1-4RM mainly trains absolute muscle strength and physical strength;

6- 12RM is mainly for training muscle mass;

15-20RM is mainly used to train small muscle groups and enhance muscle lines and elasticity;

30RM and above are mainly used to reduce body fat and enhance cardiopulmonary function.

So if it is to increase muscle mass, the selected weight is 6- 12RM. But I personally suggest that you'd better use 1-4RM every other week to improve your muscle strength, because only when your strength increases can you complete 6- 12RM with a heavier weight and your muscles grow faster!

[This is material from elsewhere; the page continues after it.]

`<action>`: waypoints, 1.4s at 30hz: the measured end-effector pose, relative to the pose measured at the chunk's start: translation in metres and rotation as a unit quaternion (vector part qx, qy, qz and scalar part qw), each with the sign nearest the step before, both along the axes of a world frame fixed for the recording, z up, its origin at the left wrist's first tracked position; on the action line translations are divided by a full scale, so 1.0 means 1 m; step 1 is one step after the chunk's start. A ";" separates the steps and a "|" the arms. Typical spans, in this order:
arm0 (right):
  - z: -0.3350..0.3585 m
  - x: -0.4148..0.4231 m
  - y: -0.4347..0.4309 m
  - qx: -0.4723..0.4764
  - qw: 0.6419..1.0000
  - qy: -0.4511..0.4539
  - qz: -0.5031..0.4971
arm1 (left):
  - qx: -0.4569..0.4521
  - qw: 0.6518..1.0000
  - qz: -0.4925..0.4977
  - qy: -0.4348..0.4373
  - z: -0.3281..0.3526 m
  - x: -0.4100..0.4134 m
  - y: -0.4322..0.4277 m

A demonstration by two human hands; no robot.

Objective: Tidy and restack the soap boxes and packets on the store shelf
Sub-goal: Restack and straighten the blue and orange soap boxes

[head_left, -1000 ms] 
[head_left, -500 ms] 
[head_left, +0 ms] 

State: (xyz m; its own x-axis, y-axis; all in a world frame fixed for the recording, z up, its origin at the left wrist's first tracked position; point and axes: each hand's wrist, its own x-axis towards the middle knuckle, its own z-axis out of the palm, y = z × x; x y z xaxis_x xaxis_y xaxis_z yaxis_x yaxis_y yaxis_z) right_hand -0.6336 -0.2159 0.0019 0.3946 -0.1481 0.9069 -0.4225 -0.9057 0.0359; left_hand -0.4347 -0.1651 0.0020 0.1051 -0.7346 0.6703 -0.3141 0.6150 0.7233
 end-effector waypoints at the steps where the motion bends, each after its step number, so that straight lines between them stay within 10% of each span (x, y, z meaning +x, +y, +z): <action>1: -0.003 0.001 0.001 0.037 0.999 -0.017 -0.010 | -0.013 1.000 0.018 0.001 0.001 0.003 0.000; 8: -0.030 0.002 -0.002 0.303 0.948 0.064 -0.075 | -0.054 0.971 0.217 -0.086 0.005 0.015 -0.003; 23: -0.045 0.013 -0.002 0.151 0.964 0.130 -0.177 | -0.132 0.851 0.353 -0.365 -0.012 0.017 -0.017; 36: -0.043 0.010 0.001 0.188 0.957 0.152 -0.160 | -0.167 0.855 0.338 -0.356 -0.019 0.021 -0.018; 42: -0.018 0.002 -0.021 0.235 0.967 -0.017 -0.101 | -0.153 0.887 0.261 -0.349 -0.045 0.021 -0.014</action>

Try to arrange 12- 16 groups of this kind of muscle training every day within your own ability. If you choose to increase the RM of muscle mass to 6- 12, a muscle basically needs to be trained more than 100 times, but it also varies from person to person. Beginners can reduce the amount of training appropriately and wait until they get used to it, mainly to make the muscles trained that day reach a state of exhaustion!

One more thing, of course, is to let the muscles rest between groups! It also depends on your situation! 30 seconds -2 minutes, but the shorter the break, the better. As long as the heart rate is relatively stable, you can continue to train the next group!

Training time should not be too long, an hour or so is enough! !

So my suggestion is that if you want to gain muscle, the weight should be 6- 12RM, and four groups are enough, because there is a lot of exercise in each part, and this weight is enough to make you exhausted.

I am the coach of Shenzhen Haofan Fitness Club. If you don't understand anything, just ask.